Refugees in St. Louis adjust to life under COVID-19

In a recent article for the St. Louis Post-Dispatch, Robert Patrick details how refugees are adjusting to life in the city during the COVID-19 pandemic.

Patrick focuses on the International Institute of St. Louis, which works with refugees in St. Louis.

“The institute, which has helped tens of thousands of immigrants resettle in the area over the last 100 years, closed its offices March 16 to visitors and switched to providing services remotely whenever possible,” Patrick reported.

“But the staff still had to pick up people at the airport and stock apartments with furniture and culturally appropriate food.”

It has been a challenge to tell new refugee arrivals to self-isolate and difficult emotionally for them not to explore and to delay “that feeling of home,” according to the institute’s senior vice president for programs, Blake Hamilton.

Pandemic creates new turmoil for refugees in Chicago region

The COVID-19 pandemic “has created new turmoil for refugees who have escaped war and persecution to resettle in the Chicago region,” writes Katlyn Smith in the Chicago Daily Herald.

Many refugees in Chicago are on the front lines of the pandemic, working as certified nursing assistants or helping manufacture medical supplies, Susan Sperry, regional director for World Relief in the Chicago area, told the Chicago Tribune.

“Jims Porter, spokesman for RefugeeOne, a refugee resettlement agency in Chicago, said the organization’s main concern has been collecting emergency funds for those losing their income. RefugeeOne staff members have been working to help refugees file for unemployment, he said, and have been checking in with each family once a week,” write Elvia Malagon and Nausheen Husain.

Refugee women make masks

Chicago’s WGN recently reported dozens of refugee women in Chicago “have been turning scraps of fabric into masks and gifting them to others, but with a common thread.”

All of the women making masks aregraduates of the RefugeeOne service in Chicago.

Pandemic upends global migration flows

In the wake of the COVID-19 pandemic, “border closures, suspended asylum programs, interruptions in global transportation and stay-at-home lockdowns have drastically curbed migration around the world, particularly from poorer nations to rich ones,” reports Kirk Semple in the New York Times.

“The pandemic has essentially — not absolutely, but essentially — stopped international migration and mobility dead in its tracks,” said Demetrios G. Papademetriou, co-founder and president emeritus of the Migration Policy Institute in Washington, said in the article.

Indeed, in some places, “migratory flows have seemingly made a U-turn, as migrants no longer able to earn a living abroad have decided to return home, even if their home countries are mired in political conflict and economic ruin,” Semple writes.

Faith leaders: share your stimulus check with refugees

In a May 1 Op-Ed published in the Houston Chronicle, a group of faith leaders suggest that stimulus check recipients “consider donating their stimulus to an especially needy group — our refugee neighbors.”
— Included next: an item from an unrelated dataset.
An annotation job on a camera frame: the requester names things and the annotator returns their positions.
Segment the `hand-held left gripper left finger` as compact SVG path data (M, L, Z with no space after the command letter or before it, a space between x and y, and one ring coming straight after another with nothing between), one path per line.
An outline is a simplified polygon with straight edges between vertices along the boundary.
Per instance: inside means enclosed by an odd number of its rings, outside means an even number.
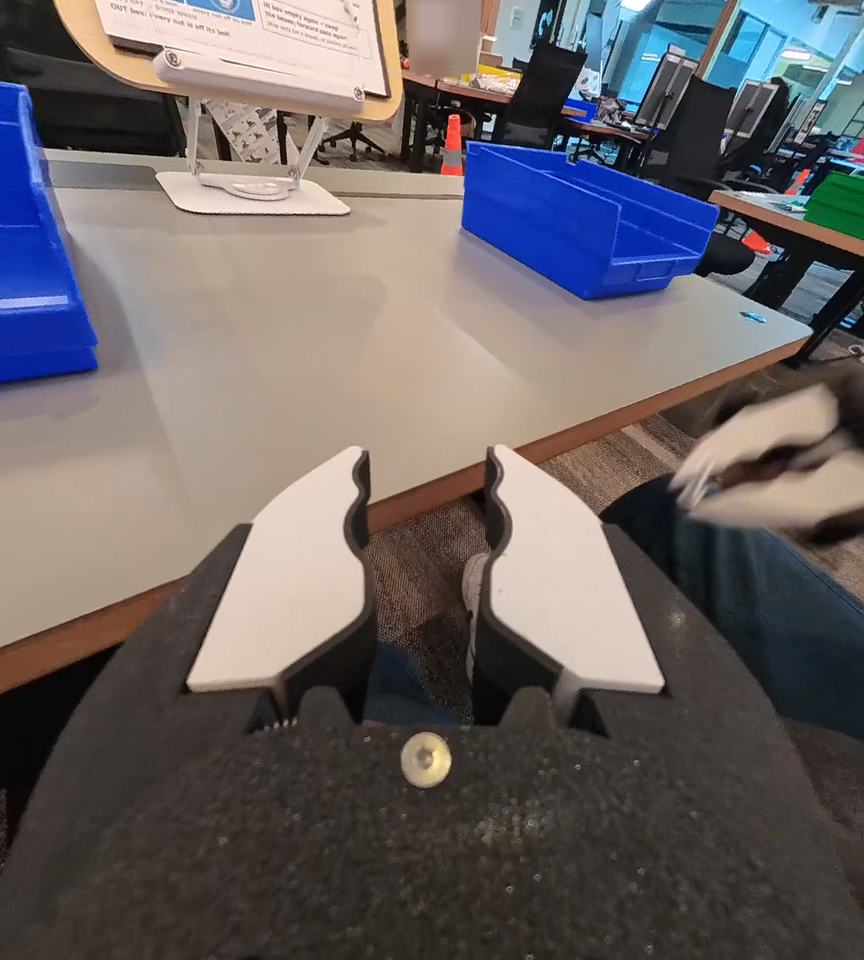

As faith leaders, “we have been approached by some of our congregants who are fortunate not to need the stimulus payment. They are comfortably employed or retired. They have ample savings. They see the stimulus payment as a tax policy whose benefit they would prefer to share with those truly in need,” wrote Rt. Rev. C. Andrew Doyle, Rabbi Oren J. Hayon, Sheikh Joe Bradford and Venerable Hung-I.

“We would like to propose that those in this situation consider donating their stimulus to an especially needy group — our refugee neighbors,” the faith leaders wrote.

Miller is using pandemic to push agenda

The White House’s curbing of immigration to the U.S. in response to the COVID-19 pandemic “was in large part repurposed from old draft executive orders and policy discussions that have taken place repeatedly since Mr. Trump took office and have now gained new legitimacy,” the New York Times reported on May 3.

The story puts Miller’s efforts in a disturbing historical context. “The idea that immigrants carry infections into the country echoes a racist notion with a long history in the United States that associates minorities with disease.”